GIMP and Photoshop developed their shortcut conventions independently and never standardized on the same letter mapping, despite both favoring single-letter tool switching. GIMP reserves M for the Move tool specifically, which Photoshop also uses M for — but Photoshop instead uses a separate letter (V) for Move and gives M to Marquee selection, creating a genuine collision point between the two editors' conventions that trips up people switching between them.
Why does the Eraser tool paint a color instead of creating transparency?
GIMP's eraser only produces transparency on layers that have an alpha channel enabled. On a layer without one (common for a newly flattened image or the background layer), erasing instead paints with the current background color. Right-click the layer in the Layers panel and choose Add Alpha Channel before erasing if you need actual transparency.
Is there a GIMP equivalent to Photoshop's single Ctrl+J duplicate-layer shortcut?
Yes, but it's bound differently — GIMP's duplicate layer shortcut is Ctrl+Shift+D, not the bare Ctrl+J that Photoshop uses, since GIMP assigns Ctrl+J to a different function.
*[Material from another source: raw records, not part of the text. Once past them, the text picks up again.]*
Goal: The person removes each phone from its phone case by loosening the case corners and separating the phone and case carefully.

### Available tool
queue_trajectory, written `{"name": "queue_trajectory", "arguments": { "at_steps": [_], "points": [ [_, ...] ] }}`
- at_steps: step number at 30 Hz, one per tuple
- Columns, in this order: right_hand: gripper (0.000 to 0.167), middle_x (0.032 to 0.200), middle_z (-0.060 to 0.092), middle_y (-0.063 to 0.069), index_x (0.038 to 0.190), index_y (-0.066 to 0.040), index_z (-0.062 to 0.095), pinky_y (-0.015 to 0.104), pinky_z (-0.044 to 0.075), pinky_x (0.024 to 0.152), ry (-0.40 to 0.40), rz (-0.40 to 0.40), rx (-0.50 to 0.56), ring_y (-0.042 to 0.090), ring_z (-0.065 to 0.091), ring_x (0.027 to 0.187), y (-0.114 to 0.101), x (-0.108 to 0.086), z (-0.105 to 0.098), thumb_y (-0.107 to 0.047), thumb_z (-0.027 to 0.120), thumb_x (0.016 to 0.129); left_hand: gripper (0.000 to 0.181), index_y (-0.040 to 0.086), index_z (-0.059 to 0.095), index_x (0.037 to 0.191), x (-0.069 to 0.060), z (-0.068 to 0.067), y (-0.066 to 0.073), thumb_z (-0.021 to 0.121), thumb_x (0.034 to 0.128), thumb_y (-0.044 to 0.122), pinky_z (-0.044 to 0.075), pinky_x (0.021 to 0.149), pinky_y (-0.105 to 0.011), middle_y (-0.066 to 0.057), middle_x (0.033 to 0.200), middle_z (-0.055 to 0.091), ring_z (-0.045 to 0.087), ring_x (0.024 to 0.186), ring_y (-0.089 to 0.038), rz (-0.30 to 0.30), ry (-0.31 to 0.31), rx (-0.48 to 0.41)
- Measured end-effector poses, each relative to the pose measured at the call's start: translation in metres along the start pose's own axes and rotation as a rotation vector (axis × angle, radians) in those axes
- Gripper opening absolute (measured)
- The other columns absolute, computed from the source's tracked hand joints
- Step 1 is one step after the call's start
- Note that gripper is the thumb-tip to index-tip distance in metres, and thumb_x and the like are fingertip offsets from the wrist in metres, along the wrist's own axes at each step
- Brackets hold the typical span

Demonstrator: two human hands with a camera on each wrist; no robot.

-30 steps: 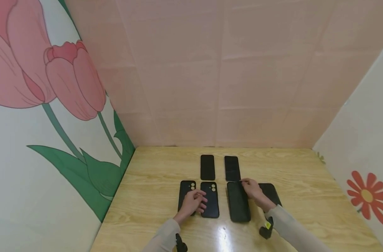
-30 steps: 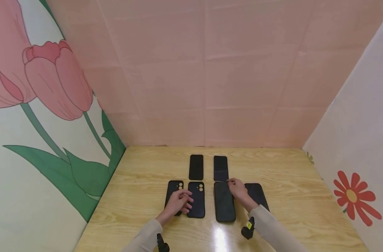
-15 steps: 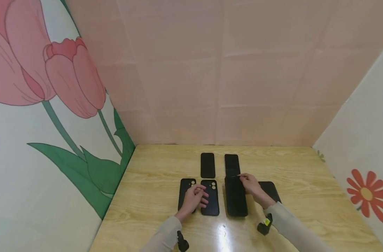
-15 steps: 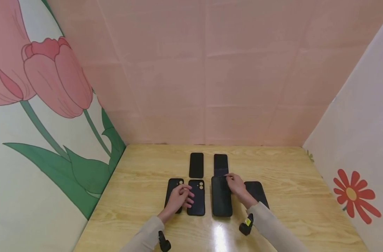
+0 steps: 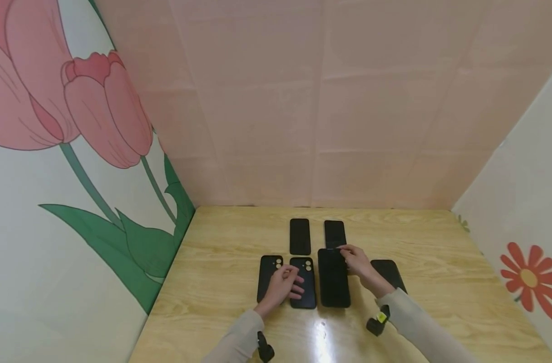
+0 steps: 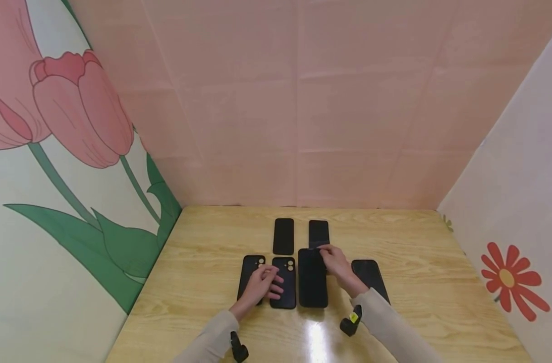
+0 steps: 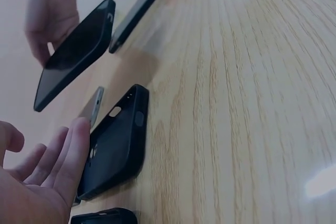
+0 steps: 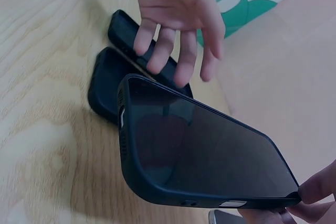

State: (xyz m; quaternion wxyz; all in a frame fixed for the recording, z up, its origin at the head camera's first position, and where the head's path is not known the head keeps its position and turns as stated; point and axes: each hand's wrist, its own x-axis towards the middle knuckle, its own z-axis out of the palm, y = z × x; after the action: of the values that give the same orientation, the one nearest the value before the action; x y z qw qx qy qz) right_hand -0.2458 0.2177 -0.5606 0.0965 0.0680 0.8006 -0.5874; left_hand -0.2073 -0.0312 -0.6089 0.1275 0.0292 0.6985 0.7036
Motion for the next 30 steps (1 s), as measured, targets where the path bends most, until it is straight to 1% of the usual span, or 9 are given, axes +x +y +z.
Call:
{"name": "queue_trajectory", "arguments": {
  "at_steps": [1,4,6,8,14,17,22,26,30],
  "points": [
    [0.036,0.092,0.051,0.015,0.130,0.011,0.050,0.040,0.055,0.066,-0.003,-0.003,0.007,0.020,0.053,0.075,-0.002,-0.001,0.001,-0.011,0.039,0.104,0.035,-0.007,0.054,0.121,0.000,0.001,0.000,0.050,0.1055,0.024,0.059,0.059,-0.039,-0.023,0.100,0.069,0.071,0.075,-0.033,0.000,-0.007,0.000],
    [0.036,0.106,0.055,0.021,0.131,0.010,0.051,0.042,0.056,0.069,-0.001,0.010,0.014,0.023,0.057,0.083,-0.005,-0.001,0.003,-0.011,0.039,0.104,0.037,-0.006,0.053,0.124,0.001,0.004,0.002,0.048,0.1062,0.026,0.059,0.060,-0.040,-0.022,0.101,0.069,0.071,0.076,-0.034,-0.004,-0.031,-0.010],
    [0.036,0.116,0.054,0.025,0.133,0.008,0.050,0.044,0.056,0.072,-0.005,0.022,0.013,0.026,0.057,0.088,-0.007,-0.001,0.005,-0.011,0.038,0.105,0.038,-0.006,0.052,0.125,0.000,0.006,0.004,0.047,0.1066,0.027,0.059,0.061,-0.040,-0.021,0.101,0.069,0.071,0.077,-0.034,-0.004,-0.044,-0.012],
    [0.036,0.120,0.053,0.026,0.134,0.008,0.050,0.043,0.056,0.072,-0.006,0.027,0.015,0.027,0.057,0.089,-0.009,0.000,0.007,-0.012,0.039,0.105,0.039,-0.006,0.051,0.125,0.000,0.007,0.005,0.046,0.1067,0.028,0.059,0.062,-0.041,-0.022,0.102,0.069,0.071,0.078,-0.036,0.003,-0.051,-0.017],
    [0.036,0.120,0.054,0.024,0.134,0.007,0.051,0.041,0.055,0.070,-0.014,0.021,0.021,0.026,0.057,0.087,-0.014,-0.002,0.012,-0.013,0.039,0.106,0.042,-0.008,0.049,0.126,-0.002,0.010,0.007,0.048,0.1061,0.029,0.058,0.062,-0.043,-0.025,0.103,0.067,0.070,0.079,-0.041,0.016,-0.068,-0.037],
    [0.035,0.119,0.056,0.024,0.133,0.007,0.051,0.042,0.055,0.071,-0.029,0.008,0.031,0.025,0.060,0.086,-0.013,-0.004,0.015,-0.013,0.039,0.106,0.043,-0.008,0.050,0.125,-0.001,0.012,0.007,0.049,0.1054,0.030,0.058,0.060,-0.043,-0.021,0.100,0.068,0.070,0.077,-0.040,0.006,-0.068,-0.040],
    [0.034,0.114,0.058,0.023,0.131,0.009,0.051,0.045,0.055,0.072,-0.047,-0.006,0.058,0.025,0.061,0.084,-0.014,-0.006,0.018,-0.012,0.040,0.106,0.041,-0.005,0.053,0.123,0.002,0.016,0.006,0.051,0.1045,0.031,0.058,0.058,-0.044,-0.011,0.093,0.068,0.070,0.072,-0.034,0.000,-0.067,-0.047],
    [0.034,0.118,0.056,0.024,0.131,0.007,0.052,0.047,0.054,0.076,-0.051,0.014,0.055,0.028,0.060,0.088,-0.016,-0.006,0.021,-0.012,0.040,0.106,0.037,-0.002,0.056,0.121,0.003,0.019,0.006,0.052,0.1042,0.031,0.058,0.057,-0.043,-0.009,0.093,0.067,0.069,0.070,-0.028,0.004,-0.069,-0.022],
    [0.034,0.121,0.056,0.024,0.132,0.005,0.053,0.046,0.055,0.076,-0.046,0.034,0.062,0.028,0.061,0.089,-0.020,-0.005,0.025,-0.013,0.040,0.106,0.040,-0.004,0.056,0.123,0.003,0.020,0.007,0.052,0.1040,0.032,0.058,0.057,-0.042,-0.011,0.095,0.069,0.068,0.069,-0.024,0.013,-0.064,0.033]
  ]
}}
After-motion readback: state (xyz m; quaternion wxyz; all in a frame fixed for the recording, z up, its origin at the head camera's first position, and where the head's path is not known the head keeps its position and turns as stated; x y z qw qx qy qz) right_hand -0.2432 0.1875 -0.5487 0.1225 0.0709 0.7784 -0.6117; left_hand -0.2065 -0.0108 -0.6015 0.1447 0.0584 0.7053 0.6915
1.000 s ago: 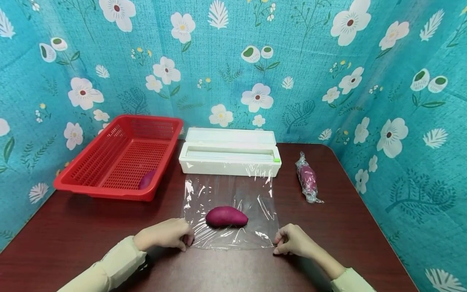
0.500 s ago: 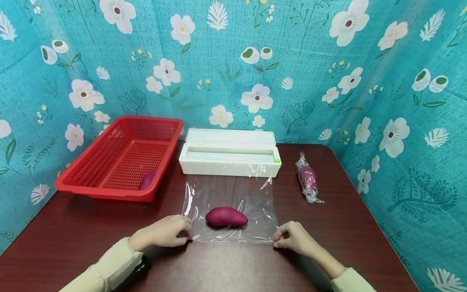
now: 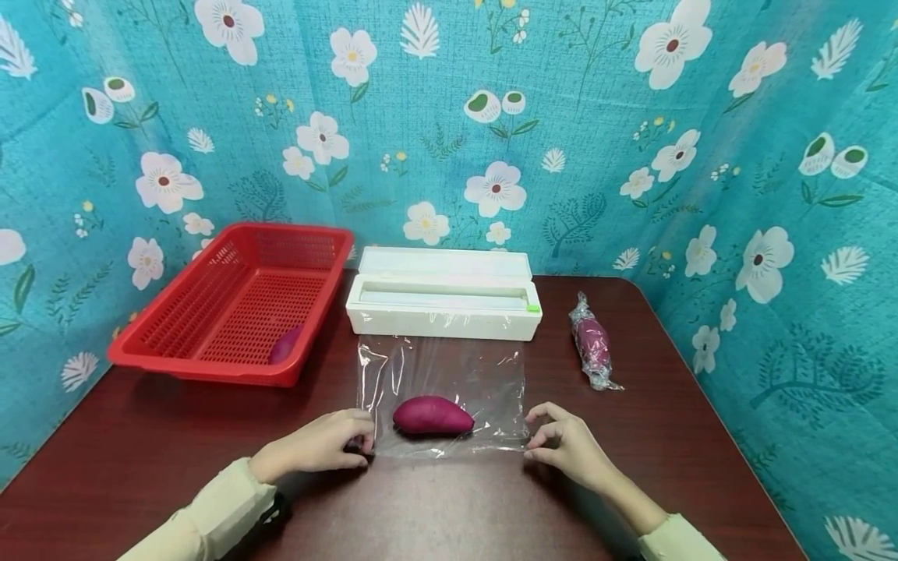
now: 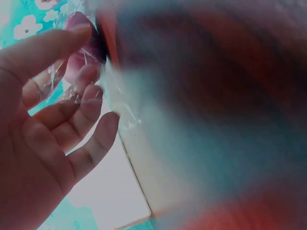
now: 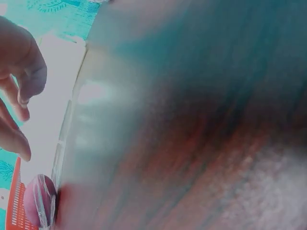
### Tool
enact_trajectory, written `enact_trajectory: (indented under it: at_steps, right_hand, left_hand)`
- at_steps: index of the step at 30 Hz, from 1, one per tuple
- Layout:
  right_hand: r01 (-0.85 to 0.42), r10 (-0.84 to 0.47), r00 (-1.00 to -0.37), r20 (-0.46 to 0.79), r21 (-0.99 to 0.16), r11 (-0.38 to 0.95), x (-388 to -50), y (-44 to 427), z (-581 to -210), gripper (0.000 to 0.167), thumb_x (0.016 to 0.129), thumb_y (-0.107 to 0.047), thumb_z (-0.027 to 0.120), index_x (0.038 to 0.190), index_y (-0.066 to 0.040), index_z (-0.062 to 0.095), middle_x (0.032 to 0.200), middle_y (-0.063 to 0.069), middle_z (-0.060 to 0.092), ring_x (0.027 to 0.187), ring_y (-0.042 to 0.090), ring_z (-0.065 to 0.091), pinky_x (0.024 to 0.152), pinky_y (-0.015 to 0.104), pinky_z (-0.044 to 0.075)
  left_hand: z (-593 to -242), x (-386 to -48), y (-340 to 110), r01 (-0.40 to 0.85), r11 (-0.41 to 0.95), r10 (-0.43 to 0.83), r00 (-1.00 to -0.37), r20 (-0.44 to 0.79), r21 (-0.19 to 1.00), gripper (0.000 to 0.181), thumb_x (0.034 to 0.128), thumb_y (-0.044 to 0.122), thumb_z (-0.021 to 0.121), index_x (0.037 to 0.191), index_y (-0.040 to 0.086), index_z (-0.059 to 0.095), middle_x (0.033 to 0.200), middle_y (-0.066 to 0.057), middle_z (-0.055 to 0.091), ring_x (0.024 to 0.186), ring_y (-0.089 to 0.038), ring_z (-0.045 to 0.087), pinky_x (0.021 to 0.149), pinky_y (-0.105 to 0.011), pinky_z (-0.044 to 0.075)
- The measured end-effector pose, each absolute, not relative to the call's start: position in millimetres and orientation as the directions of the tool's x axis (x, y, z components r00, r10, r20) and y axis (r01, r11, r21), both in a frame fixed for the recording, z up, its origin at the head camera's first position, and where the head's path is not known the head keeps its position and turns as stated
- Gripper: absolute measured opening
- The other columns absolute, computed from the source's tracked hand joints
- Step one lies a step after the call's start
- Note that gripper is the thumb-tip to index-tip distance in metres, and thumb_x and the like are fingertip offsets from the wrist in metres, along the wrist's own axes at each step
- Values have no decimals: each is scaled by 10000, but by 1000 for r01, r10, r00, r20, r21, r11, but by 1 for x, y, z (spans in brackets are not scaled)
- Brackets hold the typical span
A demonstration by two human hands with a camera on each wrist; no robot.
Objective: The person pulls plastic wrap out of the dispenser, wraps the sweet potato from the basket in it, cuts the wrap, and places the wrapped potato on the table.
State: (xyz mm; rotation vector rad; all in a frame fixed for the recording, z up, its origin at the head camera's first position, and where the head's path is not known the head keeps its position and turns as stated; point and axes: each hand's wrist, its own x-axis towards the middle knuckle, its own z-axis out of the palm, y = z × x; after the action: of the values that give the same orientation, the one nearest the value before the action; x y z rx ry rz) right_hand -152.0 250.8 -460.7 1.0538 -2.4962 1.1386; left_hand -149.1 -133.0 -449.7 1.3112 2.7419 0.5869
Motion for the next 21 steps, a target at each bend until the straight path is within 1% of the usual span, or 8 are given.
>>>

This is one of the most common stumbling points for Photoshop users newly trying GIMP, since muscle memory from one editor actively does the wrong thing in the other.
Does the Clone tool in GIMP require setting a source point first, like Photoshop's Clone Stamp?
Yes — you Ctrl-click (or Cmd-click on Mac) to set the sample source point before painting, the same fundamental two-step interaction Photoshop's Clone Stamp uses, so the underlying workflow transfers directly even though the specific tool letter shortcut (C in GIMP versus S in Photoshop) is different.
Why would I need to resize a layer to image size before exporting or applying certain filters?
Some filters and export operations expect layer boundaries to match the canvas rather than assuming a smaller, cropped layer extends invisibly to the edges, so a layer that's been moved or created smaller than the full canvas can produce unexpected clipping or filter behavior at its edges until its actual boundary is expanded to match the image size first.
Does GIMP support customizing its default keyboard shortcuts to match Photoshop more closely?
Yes — GIMP's Edit > Keyboard Shortcuts dialog lets you reassign nearly any bound action to a different key combination, and several community-maintained keymap presets exist specifically aimed at making GIMP feel closer to Photoshop's conventions for users who switch between the two regularly, though no official built-in preset ships with GIMP itself out of the box.
What's the difference between Merge Down and Flatten Image?
Merge Down combines only the active layer with the single layer directly beneath it, leaving every other layer in the stack untouched, while Flatten Image collapses the entire visible layer stack into one single background layer at once, discarding all transparency in the process — reach for Merge Down when consolidating just two specific layers, and Flatten Image when preparing a finished composite for export as a flat image format that doesn't support layers.